How to complete this task
Each line that contains "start" needs to be copied from the listing.

Data

■ ■ ■ ■

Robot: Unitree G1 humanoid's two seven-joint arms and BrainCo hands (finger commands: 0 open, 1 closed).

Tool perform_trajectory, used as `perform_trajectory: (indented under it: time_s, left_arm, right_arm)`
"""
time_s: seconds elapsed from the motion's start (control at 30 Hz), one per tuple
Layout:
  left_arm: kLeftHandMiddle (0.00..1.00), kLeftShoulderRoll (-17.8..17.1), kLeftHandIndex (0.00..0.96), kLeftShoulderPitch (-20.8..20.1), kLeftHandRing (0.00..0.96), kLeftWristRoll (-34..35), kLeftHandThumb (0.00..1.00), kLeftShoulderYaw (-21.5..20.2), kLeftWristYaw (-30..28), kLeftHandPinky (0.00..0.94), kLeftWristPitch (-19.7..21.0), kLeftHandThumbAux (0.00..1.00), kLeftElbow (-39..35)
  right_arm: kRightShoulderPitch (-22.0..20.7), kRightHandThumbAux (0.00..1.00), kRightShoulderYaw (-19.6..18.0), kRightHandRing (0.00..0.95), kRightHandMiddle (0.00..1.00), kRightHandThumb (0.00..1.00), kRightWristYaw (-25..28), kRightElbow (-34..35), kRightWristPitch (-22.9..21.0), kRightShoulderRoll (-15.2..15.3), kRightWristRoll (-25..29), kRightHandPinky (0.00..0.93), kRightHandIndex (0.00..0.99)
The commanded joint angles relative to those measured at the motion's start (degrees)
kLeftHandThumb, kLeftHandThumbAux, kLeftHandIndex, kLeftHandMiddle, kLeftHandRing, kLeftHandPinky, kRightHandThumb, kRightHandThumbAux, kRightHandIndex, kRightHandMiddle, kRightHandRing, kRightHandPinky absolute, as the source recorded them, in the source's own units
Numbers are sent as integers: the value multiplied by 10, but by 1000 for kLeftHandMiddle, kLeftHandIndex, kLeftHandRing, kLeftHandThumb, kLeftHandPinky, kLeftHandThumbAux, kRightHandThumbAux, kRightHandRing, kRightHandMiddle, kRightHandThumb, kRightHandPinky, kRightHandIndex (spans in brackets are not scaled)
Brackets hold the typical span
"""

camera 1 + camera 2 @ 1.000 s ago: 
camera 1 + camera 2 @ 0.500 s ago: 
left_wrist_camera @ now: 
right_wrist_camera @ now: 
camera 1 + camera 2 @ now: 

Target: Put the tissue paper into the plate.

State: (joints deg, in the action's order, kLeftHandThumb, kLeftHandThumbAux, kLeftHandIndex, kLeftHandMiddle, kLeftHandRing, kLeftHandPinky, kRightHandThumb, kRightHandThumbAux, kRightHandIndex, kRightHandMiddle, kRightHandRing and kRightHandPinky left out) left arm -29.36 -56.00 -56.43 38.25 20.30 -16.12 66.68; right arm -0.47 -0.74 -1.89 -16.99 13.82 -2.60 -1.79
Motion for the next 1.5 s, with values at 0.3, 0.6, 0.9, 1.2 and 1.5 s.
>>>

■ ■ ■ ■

Task solution
time_s: seconds elapsed from the motion's start (control at 30 Hz), one per tuple
The commanded joint angles relative to those measured at the motion's start (degrees)

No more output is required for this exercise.